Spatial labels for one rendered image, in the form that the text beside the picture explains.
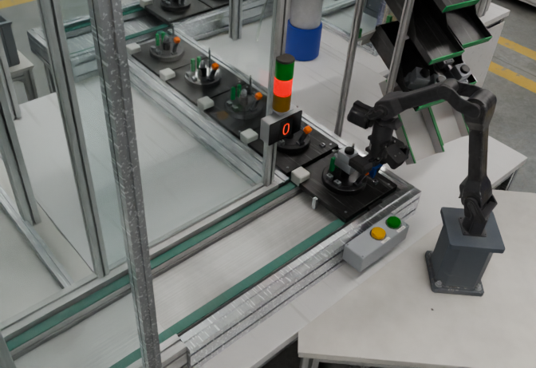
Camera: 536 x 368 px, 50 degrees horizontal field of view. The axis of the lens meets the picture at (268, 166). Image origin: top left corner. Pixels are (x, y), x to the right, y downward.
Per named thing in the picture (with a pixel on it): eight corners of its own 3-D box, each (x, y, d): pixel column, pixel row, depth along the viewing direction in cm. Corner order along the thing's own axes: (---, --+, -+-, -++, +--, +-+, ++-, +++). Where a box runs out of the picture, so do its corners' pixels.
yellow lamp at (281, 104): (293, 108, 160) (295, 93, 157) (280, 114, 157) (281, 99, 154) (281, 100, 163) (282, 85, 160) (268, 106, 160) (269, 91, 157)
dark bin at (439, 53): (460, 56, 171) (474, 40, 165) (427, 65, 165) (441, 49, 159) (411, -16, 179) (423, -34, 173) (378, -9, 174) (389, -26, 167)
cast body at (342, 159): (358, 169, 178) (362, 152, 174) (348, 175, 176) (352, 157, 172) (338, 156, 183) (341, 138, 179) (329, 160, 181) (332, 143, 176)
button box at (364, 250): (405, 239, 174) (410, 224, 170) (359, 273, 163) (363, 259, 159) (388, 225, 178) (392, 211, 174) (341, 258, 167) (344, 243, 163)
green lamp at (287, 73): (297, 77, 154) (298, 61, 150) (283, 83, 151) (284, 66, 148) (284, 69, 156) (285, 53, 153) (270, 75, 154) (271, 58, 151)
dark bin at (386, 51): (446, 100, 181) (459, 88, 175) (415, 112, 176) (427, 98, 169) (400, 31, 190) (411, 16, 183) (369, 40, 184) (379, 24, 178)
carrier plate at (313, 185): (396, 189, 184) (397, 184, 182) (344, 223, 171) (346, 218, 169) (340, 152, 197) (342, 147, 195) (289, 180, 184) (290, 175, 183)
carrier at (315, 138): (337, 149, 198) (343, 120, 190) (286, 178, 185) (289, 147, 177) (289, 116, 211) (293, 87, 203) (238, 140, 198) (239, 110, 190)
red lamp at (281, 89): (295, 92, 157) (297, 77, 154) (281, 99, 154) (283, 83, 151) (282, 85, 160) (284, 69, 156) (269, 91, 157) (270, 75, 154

::::::

Within the listing above, copy each line that has the string "carrier".

carrier plate at (313, 185): (396, 189, 184) (397, 184, 182) (344, 223, 171) (346, 218, 169) (340, 152, 197) (342, 147, 195) (289, 180, 184) (290, 175, 183)
carrier at (315, 138): (337, 149, 198) (343, 120, 190) (286, 178, 185) (289, 147, 177) (289, 116, 211) (293, 87, 203) (238, 140, 198) (239, 110, 190)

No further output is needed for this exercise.